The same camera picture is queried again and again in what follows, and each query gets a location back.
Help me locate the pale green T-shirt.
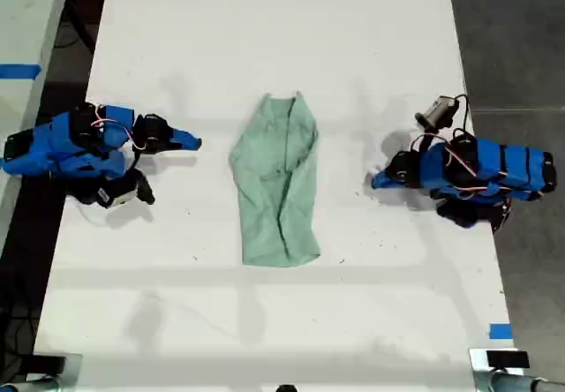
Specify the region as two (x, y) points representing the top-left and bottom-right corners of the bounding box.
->
(228, 90), (322, 268)

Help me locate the long blue tape strip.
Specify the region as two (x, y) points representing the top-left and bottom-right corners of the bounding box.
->
(0, 64), (43, 80)

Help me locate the white side table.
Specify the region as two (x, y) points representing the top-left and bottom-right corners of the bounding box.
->
(0, 0), (74, 252)

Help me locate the short blue tape strip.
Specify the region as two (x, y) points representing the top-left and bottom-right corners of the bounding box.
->
(488, 322), (515, 341)

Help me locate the small black box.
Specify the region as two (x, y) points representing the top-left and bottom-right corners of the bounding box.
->
(25, 354), (68, 376)
(486, 351), (531, 371)

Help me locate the grey metal pipe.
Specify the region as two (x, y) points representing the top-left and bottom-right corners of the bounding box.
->
(488, 371), (565, 392)

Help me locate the red and white wire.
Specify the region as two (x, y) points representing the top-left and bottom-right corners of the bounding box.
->
(410, 132), (509, 201)
(89, 103), (147, 151)

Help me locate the black camera stalk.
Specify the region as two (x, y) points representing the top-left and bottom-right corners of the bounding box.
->
(411, 130), (438, 155)

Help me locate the grey and black camera box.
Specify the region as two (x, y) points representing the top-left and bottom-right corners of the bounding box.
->
(414, 95), (459, 131)

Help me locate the black camera box with label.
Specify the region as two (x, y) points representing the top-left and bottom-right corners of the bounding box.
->
(97, 170), (156, 210)

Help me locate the black camera cable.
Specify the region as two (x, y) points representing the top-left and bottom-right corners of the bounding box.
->
(453, 93), (471, 138)

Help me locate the black floor cable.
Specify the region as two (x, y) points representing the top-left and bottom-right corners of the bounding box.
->
(53, 0), (96, 51)

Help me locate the metal corner bracket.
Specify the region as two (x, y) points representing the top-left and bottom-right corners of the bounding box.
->
(25, 352), (85, 392)
(468, 348), (531, 392)

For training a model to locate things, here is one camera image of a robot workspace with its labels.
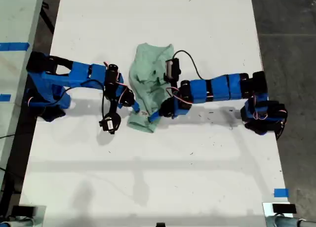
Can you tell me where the pale green T-shirt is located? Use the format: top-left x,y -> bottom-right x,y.
127,42 -> 175,134

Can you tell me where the long blue tape strip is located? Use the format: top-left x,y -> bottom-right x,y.
0,42 -> 30,51

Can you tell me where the white metal plate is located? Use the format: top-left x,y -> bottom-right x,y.
262,202 -> 294,227

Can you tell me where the pale side table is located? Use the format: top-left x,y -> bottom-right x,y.
0,0 -> 46,168

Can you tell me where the silver metal plate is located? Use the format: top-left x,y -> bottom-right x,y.
18,205 -> 47,227

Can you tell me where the small black box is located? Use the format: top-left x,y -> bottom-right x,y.
11,205 -> 37,217
272,203 -> 297,214

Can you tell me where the grey tube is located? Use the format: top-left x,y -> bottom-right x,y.
0,218 -> 35,227
266,216 -> 316,227

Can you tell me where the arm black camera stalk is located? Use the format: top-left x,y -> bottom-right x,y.
107,98 -> 119,116
170,78 -> 180,98

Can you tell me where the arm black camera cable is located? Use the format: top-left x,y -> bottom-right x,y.
172,50 -> 204,80
55,78 -> 107,120

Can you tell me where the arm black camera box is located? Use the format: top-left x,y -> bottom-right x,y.
163,58 -> 182,83
98,113 -> 122,135

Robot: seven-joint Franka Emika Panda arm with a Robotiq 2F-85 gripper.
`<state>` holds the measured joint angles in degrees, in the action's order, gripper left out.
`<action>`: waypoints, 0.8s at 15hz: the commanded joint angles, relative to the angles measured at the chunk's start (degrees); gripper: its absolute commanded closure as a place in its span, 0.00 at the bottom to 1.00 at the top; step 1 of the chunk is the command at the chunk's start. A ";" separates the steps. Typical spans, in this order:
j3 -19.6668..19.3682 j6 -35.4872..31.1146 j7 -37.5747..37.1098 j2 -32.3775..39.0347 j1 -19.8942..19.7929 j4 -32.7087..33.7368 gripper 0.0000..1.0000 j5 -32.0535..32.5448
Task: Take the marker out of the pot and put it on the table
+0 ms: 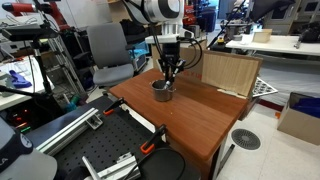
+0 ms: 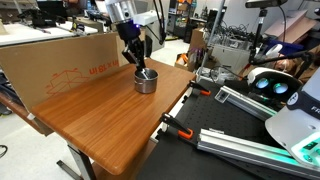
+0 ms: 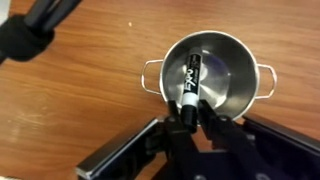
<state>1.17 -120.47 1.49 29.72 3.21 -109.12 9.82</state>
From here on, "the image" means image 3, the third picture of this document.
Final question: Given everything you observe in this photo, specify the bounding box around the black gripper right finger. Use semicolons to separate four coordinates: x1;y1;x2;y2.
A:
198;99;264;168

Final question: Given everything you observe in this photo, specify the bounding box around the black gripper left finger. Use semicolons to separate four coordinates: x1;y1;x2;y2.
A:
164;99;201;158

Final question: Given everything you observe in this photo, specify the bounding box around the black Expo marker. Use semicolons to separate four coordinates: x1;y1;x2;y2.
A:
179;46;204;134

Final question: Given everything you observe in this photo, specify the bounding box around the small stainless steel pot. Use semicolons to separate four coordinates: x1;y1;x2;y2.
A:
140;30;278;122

### AIM OF THE EXERCISE
Among the lines of the listing, count those holding the string "observe" and reply with the count only.

### EXERCISE RESPONSE
4